Higher capacity wind turbines, advanced drone technology, big data and machine learning - the costs of developing, deploying, and maintaining ever more efficient offshore wind energy projects continue to decline, helping to reduce the cost of clean energy economy.
When Vattenfall's wind deployment center off the cost of Scotland came online in late 2018, it marked the "birthday" of some of the largest operational wind turbines in existence. But even though these are impressively huge machines we're talking about here, the site is also a testing ground for some of the most promising cost-cutting techniques and technologies for offshore wind energy.
Let's take a look at some of those technologies right now and what they mean for the ongoing adoption of clean energies and the future of our planet.
Higher-Capacity Wind Turbines
The size of the turbines at Vattenfall is an advantage, rather than a liability. Tom Harries, representing Bloomberg New Energy Finance in an interview, observed that increasing the maximum capacity of a wind turbine — the amount of power it's designed to generate — could impact the cost of operations and maintenance for offshore energy projects by as much as 60 percent.
Similarly to how the primary challenge driving competition in the solar market is increasing the efficiency of solar cells, the same can be said about wind turbines. In fact, Vattenfall already has its eyes on even bigger turbine designs — GE's "Haliade-X" — for future deployments.
Why does bigger equal better, in terms of costs? It's simple: per megawatt (MW) of power generated, larger-capacity turbines cost less to operate and maintain. These savings come from lower personnel requirements, fewer trips by vessel, lower spending on spare parts and more.
Drones and Remote Maintenance
In addition to pursuing newer turbines designed for capacity and efficiency, energy companies can also invest in technologies that make operations and maintenance tasks cheaper and more convenient to complete.
One of these technologies is drones.
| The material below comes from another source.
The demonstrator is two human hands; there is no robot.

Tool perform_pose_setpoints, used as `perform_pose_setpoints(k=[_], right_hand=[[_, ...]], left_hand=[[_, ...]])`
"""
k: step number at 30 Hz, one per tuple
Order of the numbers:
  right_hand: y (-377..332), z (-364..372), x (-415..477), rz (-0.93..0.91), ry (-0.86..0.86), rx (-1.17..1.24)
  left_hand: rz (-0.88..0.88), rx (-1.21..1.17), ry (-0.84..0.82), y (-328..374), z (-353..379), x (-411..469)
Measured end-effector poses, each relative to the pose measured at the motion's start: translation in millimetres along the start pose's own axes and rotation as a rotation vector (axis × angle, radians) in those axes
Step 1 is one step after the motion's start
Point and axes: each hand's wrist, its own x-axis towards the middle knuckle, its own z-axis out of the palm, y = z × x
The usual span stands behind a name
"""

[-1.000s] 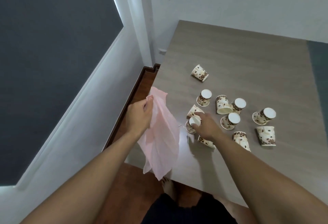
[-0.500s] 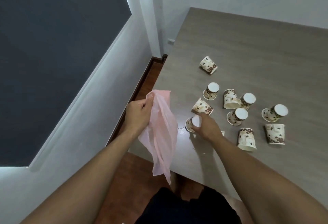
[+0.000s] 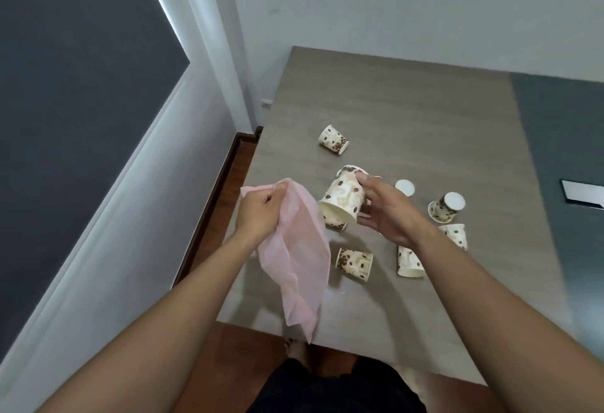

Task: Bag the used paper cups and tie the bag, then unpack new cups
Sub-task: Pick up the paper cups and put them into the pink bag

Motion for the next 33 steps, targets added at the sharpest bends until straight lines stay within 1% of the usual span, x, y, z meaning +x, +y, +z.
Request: perform_pose_setpoints(k=[3, 6, 7, 9, 11, 15, 18, 20, 22, 26, 28, 29, 30, 33], right_hand=[[-3, 3, -19, 0.057, -0.154, 0.006], [13, 3, -20, 0.207, -0.264, -0.112], [19, 4, -18, 0.251, -0.274, -0.144], [31, 9, -15, 0.297, -0.231, -0.204], [41, 16, -11, 0.303, -0.136, -0.249], [59, 23, 8, 0.239, 0.098, -0.295], [68, 26, 23, 0.189, 0.193, -0.295], [72, 26, 29, 0.161, 0.221, -0.284], [75, 24, 35, 0.16, 0.226, -0.208], [67, 19, 37, 0.17, 0.177, -0.118], [58, 14, 32, 0.161, 0.156, -0.135], [53, 10, 30, 0.161, 0.153, -0.172], [50, 5, 27, 0.159, 0.156, -0.215], [45, -13, 25, 0.127, 0.201, -0.342]], left_hand=[[-0.004, 0.011, -0.073, 18, 10, 5], [-0.039, -0.006, -0.14, 31, 17, 7], [-0.04, -0.012, -0.165, 35, 19, 8], [-0.036, -0.01, -0.226, 42, 20, 6], [-0.032, 0.011, -0.31, 46, 21, 2], [0.019, 0.093, -0.458, 46, 24, -6], [0.054, 0.127, -0.505, 44, 24, -6], [0.037, 0.129, -0.513, 43, 21, -3], [-0.004, 0.105, -0.504, 42, 19, -1], [-0.076, 0.074, -0.407, 37, 17, 6], [-0.088, 0.078, -0.355, 31, 15, 10], [-0.087, 0.097, -0.354, 27, 14, 13], [-0.087, 0.139, -0.383, 23, 12, 14], [-0.065, 0.316, -0.573, 11, 4, 17]])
Remotely operated drones can help maintenance crews perform inspections more safely and in far less time than before, even while working at height and even when extremely imposing structures are involved. Drones represent the future of remote inspections and even repairs, thanks to the ability for some models to navigate even in very challenging environments.
Adding to fleets of aerial drones, submersible drones allow safe viewing of the underwater portions of wind turbine towers as well as expedient inspections of intakes and reservoirs on dams. Remote-controlled drones aren't replacing humans in energy infrastructure maintenance, at least not in significant numbers, but they're definitely giving their human counterparts a different perspective and helping more of them keep their feet on solid ground.
Analytics and Predictive Maintenance
How do designers and manufacturers in the energy sector keep on delivering design improvements that yield higher efficiency and performance but consistently lower costs? One way is analytics. By collecting exhaustive amounts of data with sensors, on critical parts and entire offshore installations, engineers can iterate on their own designs to correct for maintenance pain points (to drive down O&M prices further) as well as help address shortcomings and inefficiencies in operations and to pursue even lighter and cheaper-to-install designs for future products.
Long before this analytical data is put to work in product R&D, however, it's useful as part of a real-time and predictive maintenance program for offshore energy installations. The data being gathered on turbine performance can reveal when a part is about to fail, before it actually does, meaning crews can avoid extremely expensive downtime during peak generating hours. Changes in temperature, vibration and even sounds given off by individual parts, and where multiple parts interact with one another, can signal problems with mechanical structures.
Applying the Industrial Internet of Things to the energy sector means maintenance crews can engage in remote monitoring and data-gathering, and then apply machine learning models to test real-time data against known benchmarks for machine health. The result is one step beyond of preventive maintenance (which still might cause unwanted downtime) — it's truly predictive maintenance, courtesy of Big Data.
Big Data and analytics will help operators of offshore energy sites save money by avoiding equipment failure and unnecessary downtime, extending the lifetime of individual parts by monitoring their health and running them for longer, allowing smaller numbers of managers and engineers to operate and maintain multiple installations from a central operating location, and by making it less likely that an energy company will have to fall back on dirty energy generation to meet demand.
In short, there are lots of exciting ways under active development, or already available, that can help energy companies bring down costs in the offshore energy market. And lower costs in clean energy is a win for the rest of us — and for the planet.